Speakers emphasized that the remote Molokai peninsula is foremost a Hawaiian place. People lived there for 800 years before the kingdom of Hawaii created a quarantine settlement for Hansen's disease (leprosy).

The spirituality of the place, often linked to Christian missionaries, particularly Father Damien DeVeuster and Mother Marianne Cope, who served there, is also rooted in its Hawaiian history, said Tony Lenchenko, whose great-grandparents are buried there.

“;I'd like to see the history told about how inventive, how creative, how happy people who lived there were,”; said Pauline Hess, whose mother and other relatives were patients. “;Suffering is part of the story, but so is joy and coming together as a community.”;

The 1980 law creating the national park provides that native Hawaiians be given preference for jobs there, but Esther Kiaaina, whose great-grandparents are buried in the settlement, said the top jobs are still held by non-Hawaiians. She said the park service should work with Hawaiian organizations to create training initiatives that raise Hawaiians to decision-making positions.

About 90 percent of the 8,000 patients sent there between 1866 and 1969 were of Hawaiian ancestry.

The National Park Service owns 23 acres of the peninsula.
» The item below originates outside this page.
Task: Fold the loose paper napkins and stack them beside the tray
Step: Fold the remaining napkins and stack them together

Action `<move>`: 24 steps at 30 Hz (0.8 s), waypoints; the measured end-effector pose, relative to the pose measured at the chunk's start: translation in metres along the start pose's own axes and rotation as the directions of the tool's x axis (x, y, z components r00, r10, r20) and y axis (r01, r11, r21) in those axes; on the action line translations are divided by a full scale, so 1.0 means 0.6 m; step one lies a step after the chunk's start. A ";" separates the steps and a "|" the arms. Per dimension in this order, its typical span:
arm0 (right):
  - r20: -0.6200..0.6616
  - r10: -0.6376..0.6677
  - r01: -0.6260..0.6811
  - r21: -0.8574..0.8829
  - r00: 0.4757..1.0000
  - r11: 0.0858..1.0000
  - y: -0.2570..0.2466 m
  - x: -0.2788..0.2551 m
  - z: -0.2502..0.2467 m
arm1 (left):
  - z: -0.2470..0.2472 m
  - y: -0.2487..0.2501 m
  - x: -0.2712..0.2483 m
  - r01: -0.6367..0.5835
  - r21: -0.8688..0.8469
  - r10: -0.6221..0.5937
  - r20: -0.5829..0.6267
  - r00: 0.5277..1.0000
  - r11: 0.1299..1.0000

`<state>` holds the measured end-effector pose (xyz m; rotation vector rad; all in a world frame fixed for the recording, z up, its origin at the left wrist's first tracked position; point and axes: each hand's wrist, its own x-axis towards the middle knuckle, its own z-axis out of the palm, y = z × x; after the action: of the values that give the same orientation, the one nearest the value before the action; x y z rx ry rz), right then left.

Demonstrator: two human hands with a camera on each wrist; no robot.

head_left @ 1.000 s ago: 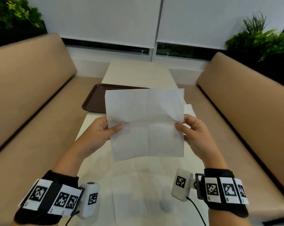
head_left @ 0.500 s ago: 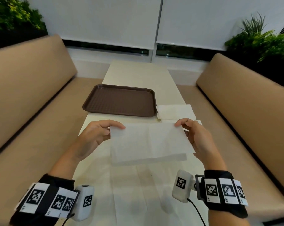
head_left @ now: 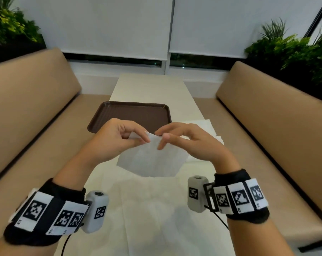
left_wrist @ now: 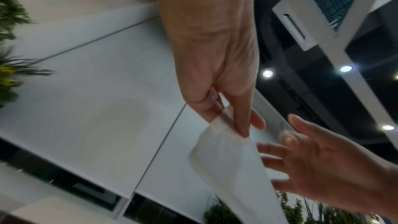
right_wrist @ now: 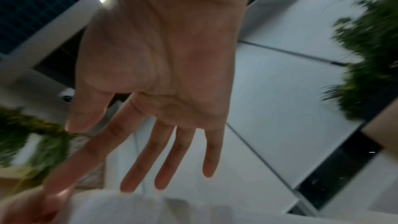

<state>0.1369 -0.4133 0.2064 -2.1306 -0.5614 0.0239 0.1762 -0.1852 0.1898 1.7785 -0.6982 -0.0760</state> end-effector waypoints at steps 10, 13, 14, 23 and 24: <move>0.113 -0.055 0.074 -0.179 0.992 0.981 0.025 0.051 -0.007 | -0.014 0.031 0.003 0.124 0.151 -0.119 -0.046 0.992 0.981; 0.096 0.023 -0.010 -0.140 0.995 0.990 0.057 0.039 -0.027 | -0.031 0.029 0.005 0.148 0.062 -0.144 -0.068 0.987 0.987; 0.082 0.053 -0.042 -0.125 0.995 0.991 0.070 0.032 -0.034 | -0.036 0.027 0.007 0.153 0.046 -0.149 -0.075 0.986 0.987; -0.080 0.354 -0.348 0.078 0.932 0.934 0.212 -0.007 -0.059 | 0.010 -0.101 0.081 0.334 0.029 -0.333 -0.038 0.942 0.942; -0.118 0.386 -0.377 0.093 0.915 0.922 0.237 -0.001 -0.065 | 0.028 -0.119 0.100 0.350 -0.002 -0.349 -0.088 0.933 0.937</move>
<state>0.1992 -0.5133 0.1181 -2.1257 -0.0569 0.1154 0.2485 -0.2178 0.1377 1.8913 -0.3129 -0.2328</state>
The Department of Hawaiian Home Lands holds 1,247 acres, which are leased to the park service through 2041. Concerns were raised last night about the prospect that homesteads would be developed there in the future.

Kalaupapa is currently home to about 80 people, including the 20 former patients who are guaranteed lifetime residency and medical care under state law. Also working in the settlement are state Department of Health employees and about an equal number of park service workers.

The number of visitors to the settlement currently is limited by law to 100 per day, but geography and minimal airline service are the real limitations.